▶ [Task item]
Everything in the listing below must be set down again exactly.

▶ [Data]
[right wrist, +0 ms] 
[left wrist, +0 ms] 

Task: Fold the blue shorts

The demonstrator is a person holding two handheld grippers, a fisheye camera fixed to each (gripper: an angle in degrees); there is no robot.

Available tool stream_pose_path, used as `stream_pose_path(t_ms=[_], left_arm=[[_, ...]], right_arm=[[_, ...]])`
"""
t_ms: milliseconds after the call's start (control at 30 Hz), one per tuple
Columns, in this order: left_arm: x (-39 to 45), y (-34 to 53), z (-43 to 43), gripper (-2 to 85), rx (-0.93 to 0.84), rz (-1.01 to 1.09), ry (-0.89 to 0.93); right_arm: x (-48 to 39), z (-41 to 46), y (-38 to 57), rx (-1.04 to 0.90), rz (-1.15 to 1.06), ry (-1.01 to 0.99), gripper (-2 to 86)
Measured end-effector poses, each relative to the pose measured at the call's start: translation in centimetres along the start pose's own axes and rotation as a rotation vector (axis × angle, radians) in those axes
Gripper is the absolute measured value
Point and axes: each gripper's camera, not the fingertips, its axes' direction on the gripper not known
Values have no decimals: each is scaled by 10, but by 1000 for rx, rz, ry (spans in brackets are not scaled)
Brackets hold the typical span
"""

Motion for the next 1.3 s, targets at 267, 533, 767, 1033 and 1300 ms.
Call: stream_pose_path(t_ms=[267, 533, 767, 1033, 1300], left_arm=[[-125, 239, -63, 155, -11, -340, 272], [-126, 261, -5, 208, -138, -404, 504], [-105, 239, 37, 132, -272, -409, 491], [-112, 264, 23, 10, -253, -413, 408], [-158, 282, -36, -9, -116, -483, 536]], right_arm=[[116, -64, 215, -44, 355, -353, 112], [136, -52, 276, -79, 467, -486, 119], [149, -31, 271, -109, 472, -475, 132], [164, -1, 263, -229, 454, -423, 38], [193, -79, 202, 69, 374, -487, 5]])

▶ [Worked solution]
[right wrist, +0 ms] 
[left wrist, +0 ms] 

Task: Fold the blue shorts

The demonstrator is a person holding two handheld grippers, a fisheye camera fixed to each (gripper: an angle in degrees); there is no robot.

Available tool stream_pose_path, used as `stream_pose_path(t_ms=[_], left_arm=[[_, ...]], right_arm=[[_, ...]])`
"""
t_ms: milliseconds after the call's start (control at 30 Hz), one per tuple
Columns, in this order: left_arm: x (-39 to 45), y (-34 to 53), z (-43 to 43), gripper (-2 to 85), rx (-0.93 to 0.84), rz (-1.01 to 1.09), ry (-0.89 to 0.93); right_arm: x (-48 to 39), z (-41 to 46), y (-38 to 57), rx (-1.04 to 0.90), rz (-1.15 to 1.06), ry (-1.01 to 0.99), gripper (-2 to 86)
Measured end-effector poses, each relative to the pose measured at the call's start: translation in centimetres along the start pose's own axes and rotation as a rotation vector (axis × angle, radians) in those axes
Gripper is the absolute measured value
Point and axes: each gripper's camera, not the fingertips, its axes' direction on the gripper not known
Values have no decimals: each is scaled by 10, but by 1000 for rx, rz, ry (spans in brackets are not scaled)
Brackets hold the typical span
"""

Motion for the next 1.3 s, targets at 267, 533, 767, 1033 and 1300 ms.
Call: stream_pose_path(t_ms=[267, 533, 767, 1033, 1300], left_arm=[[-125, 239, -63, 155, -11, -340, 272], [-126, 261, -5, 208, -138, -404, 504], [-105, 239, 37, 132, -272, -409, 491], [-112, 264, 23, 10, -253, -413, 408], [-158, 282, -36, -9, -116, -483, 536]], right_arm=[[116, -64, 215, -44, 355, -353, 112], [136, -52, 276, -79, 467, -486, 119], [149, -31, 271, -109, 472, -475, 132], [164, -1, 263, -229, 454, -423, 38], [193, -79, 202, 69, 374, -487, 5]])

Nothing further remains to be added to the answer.